> **WORK TO COMPLETE**:
For the data below, give again exactly the lines from the one containing "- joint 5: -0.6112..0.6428" through the one containing "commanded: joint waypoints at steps", both ends included, and no others.

(Saved data entries)
● ● ● ● ● ● ●

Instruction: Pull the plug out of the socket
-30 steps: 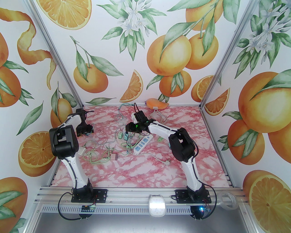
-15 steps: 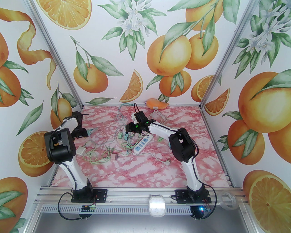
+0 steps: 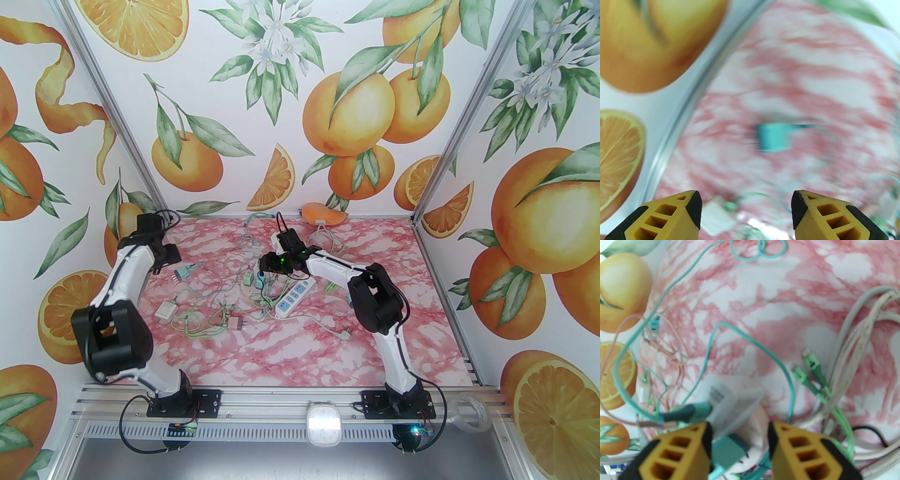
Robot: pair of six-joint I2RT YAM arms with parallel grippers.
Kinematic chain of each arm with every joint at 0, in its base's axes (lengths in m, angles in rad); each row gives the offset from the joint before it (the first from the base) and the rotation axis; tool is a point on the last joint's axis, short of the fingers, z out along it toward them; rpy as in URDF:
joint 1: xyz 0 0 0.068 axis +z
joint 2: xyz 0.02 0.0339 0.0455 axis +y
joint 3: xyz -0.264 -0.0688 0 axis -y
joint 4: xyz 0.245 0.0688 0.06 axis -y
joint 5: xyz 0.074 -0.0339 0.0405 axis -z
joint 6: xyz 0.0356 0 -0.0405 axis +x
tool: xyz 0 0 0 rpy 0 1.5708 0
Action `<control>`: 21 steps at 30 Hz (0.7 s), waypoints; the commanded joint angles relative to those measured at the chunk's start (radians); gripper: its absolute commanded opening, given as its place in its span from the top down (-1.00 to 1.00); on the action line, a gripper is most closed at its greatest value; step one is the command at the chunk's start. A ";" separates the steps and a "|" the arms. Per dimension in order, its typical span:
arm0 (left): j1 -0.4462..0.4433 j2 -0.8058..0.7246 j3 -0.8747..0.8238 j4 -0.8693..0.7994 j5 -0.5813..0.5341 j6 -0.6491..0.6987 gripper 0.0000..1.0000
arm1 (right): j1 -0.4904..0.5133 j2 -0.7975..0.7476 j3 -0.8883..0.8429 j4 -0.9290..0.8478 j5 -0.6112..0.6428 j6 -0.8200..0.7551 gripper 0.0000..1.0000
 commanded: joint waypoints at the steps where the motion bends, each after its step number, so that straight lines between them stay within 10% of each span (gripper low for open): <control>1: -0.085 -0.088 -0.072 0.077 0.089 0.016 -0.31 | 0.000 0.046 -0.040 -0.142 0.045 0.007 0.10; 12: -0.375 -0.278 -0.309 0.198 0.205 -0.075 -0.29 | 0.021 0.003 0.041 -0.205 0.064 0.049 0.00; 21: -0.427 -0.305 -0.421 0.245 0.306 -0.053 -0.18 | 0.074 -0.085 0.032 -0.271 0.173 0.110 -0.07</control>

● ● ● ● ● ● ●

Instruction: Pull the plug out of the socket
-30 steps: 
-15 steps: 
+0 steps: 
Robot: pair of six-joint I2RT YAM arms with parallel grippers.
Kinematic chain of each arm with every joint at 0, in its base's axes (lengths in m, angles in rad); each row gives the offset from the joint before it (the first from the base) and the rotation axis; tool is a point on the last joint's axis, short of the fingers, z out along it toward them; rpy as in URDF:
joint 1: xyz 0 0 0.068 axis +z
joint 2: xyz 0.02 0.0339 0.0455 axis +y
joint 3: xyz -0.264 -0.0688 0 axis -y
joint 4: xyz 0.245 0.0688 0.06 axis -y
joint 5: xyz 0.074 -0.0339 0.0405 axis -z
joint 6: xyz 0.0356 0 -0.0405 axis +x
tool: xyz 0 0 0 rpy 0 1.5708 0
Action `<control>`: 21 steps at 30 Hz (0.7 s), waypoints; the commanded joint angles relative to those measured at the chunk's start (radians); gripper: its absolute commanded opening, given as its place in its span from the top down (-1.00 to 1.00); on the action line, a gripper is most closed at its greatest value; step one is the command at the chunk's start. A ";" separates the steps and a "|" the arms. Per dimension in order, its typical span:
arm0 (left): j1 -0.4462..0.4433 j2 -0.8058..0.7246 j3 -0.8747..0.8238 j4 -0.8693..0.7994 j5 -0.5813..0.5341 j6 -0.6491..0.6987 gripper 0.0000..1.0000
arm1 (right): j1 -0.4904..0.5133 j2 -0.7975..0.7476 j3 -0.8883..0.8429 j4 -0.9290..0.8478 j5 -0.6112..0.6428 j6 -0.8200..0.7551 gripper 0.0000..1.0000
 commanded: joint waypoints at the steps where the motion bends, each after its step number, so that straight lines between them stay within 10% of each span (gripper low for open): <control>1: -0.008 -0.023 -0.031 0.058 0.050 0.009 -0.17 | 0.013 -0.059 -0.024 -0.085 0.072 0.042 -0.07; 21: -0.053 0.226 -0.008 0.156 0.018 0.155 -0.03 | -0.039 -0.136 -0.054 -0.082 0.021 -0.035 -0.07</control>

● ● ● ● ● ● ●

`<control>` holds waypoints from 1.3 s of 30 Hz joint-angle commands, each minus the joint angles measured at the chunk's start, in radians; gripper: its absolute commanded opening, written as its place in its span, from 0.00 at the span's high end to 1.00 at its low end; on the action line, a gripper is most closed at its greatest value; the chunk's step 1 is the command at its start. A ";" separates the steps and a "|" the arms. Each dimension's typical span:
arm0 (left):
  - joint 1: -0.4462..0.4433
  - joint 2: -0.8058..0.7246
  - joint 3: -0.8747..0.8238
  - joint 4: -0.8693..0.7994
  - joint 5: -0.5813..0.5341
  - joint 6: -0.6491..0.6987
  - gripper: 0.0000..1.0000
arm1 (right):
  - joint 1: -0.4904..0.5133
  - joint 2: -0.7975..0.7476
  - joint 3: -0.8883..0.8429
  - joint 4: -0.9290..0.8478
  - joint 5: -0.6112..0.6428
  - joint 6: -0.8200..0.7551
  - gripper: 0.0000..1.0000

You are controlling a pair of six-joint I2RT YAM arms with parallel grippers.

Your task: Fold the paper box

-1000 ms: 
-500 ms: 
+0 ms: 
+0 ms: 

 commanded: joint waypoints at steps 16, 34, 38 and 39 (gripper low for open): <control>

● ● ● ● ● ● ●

> **RESULT**:
  - joint 5: -0.6112..0.6428
  - joint 6: -0.8200..0.7551
  - gripper: 0.0000..1.0000

You are controlling a pair of six-joint I2RT YAM arms with parallel grippers.

Your task: Fold the paper box

-1000 ms: 
-500 ms: 
+0 ms: 
+0 ms: 

 commanded: joint waypoints at steps 16, 34, 38 and 39 (gripper low for open): <control>

Besides this answer, nothing more is needed.